Cependant, les arrestations en masse qui présentaient un fait nouveau dans la vie russe, déconcertaient le public, qui voyait des personnes ayant une notoriété et des jeunes gens appartenant à des familles estimables, traiter tout comme les plus vulgaires malfaiteurs. Car, la prison, alors, n’avait pas la popularité qu’elle a conquise depuis en Russie, où elle est devenue comme une institution indispensable pour parfaire l’éducation du citoyen, et son nom seul en évoquant l’idée du crime, éveillait les susceptibilités et inspirait de l’horreur. Dans la société on considérait encore la détention comme une honte ; c’était pour les familles un mal irréparable de voir les siens sur le banc des accusés, qui à leurs yeux était le banc d’infamie, mais les accusés eux-mêmes voyaient dans les procès, dans lesquels ils devaient comparaître, un puissant moyen de propagande.

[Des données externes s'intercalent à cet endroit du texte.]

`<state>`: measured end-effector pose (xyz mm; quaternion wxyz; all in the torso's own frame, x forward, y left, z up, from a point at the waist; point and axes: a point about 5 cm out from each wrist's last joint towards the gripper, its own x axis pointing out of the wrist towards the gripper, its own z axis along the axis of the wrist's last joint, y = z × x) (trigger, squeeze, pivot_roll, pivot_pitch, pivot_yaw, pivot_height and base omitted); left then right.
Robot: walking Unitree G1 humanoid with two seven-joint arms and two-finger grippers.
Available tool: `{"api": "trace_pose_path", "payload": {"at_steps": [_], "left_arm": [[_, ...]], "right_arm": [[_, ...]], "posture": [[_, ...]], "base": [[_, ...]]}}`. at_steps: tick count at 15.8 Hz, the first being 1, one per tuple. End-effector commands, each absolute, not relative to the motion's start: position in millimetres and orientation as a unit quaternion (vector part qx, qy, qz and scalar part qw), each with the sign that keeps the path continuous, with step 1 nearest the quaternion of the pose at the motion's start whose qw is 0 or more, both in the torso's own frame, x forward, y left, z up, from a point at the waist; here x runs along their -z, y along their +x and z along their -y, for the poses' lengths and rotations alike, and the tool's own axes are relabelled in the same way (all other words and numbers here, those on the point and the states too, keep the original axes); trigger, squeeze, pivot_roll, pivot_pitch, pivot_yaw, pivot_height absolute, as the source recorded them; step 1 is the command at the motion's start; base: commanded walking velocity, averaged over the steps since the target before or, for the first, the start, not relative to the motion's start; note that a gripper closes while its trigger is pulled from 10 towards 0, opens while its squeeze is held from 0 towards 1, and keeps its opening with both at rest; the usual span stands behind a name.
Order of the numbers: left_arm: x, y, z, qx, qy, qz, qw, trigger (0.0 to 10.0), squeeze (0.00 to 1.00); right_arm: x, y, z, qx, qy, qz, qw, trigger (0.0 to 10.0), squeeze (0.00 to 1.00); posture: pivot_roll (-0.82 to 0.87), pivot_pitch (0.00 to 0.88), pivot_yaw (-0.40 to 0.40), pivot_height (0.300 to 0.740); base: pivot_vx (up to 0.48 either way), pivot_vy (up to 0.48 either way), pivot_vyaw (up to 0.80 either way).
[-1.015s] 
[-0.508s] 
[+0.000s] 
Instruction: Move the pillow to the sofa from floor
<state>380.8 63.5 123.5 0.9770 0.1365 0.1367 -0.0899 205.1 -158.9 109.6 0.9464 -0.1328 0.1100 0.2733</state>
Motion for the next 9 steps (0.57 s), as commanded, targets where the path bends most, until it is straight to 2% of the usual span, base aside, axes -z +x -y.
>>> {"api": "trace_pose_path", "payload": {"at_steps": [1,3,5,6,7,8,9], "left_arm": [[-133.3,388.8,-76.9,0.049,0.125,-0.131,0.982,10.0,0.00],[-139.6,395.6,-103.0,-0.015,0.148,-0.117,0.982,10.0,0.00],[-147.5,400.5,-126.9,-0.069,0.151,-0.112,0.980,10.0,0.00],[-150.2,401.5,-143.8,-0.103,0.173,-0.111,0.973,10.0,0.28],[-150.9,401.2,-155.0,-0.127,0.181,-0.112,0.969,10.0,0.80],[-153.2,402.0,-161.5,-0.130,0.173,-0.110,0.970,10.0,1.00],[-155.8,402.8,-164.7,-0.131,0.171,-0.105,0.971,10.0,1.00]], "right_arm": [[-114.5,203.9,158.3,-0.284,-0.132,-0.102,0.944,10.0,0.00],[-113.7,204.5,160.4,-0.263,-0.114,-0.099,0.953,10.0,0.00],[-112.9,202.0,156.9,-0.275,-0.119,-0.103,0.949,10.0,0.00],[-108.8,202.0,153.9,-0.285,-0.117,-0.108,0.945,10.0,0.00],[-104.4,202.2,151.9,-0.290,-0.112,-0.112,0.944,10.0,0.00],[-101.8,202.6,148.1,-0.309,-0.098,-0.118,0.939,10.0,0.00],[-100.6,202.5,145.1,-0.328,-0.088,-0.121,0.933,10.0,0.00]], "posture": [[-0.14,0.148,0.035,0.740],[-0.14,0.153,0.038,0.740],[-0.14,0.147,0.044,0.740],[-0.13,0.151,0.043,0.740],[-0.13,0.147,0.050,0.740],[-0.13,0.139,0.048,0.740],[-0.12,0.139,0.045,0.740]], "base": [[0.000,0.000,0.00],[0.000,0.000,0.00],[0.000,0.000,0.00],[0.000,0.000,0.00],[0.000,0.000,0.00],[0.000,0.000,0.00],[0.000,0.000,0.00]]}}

Et on pouvait voir des pères, auxquels la mort avait prématurément arrachés un enfant chéri, se résigner à la pensée que celui-ci échappait, au moins, à la prison et à toutes les souffrances qui dans la suite lui étaient réservées. Mais qui saurait dire le nombre de ces existences sur lesquelles dans l’épanouissement de leur force s’est fermée la porte de prison pour ne s’ouvrir que devant leurs cadavres, emportés au cimetière dans le secret, à l’ombre de la nuit sans que leurs proches puissent les reconduire à leur dernière demeure, sans qu’une main amie puisse jeter dans leur tombe une poignée de terre… Seuls les archives de la police et de la gendarmerie révéleront un jour, peut-être à quelque historien scrupuleux les mystères des prisons, qui ont renfermé dans leurs murs des détenus politiques. Déjà les récits des survivants en disent assez…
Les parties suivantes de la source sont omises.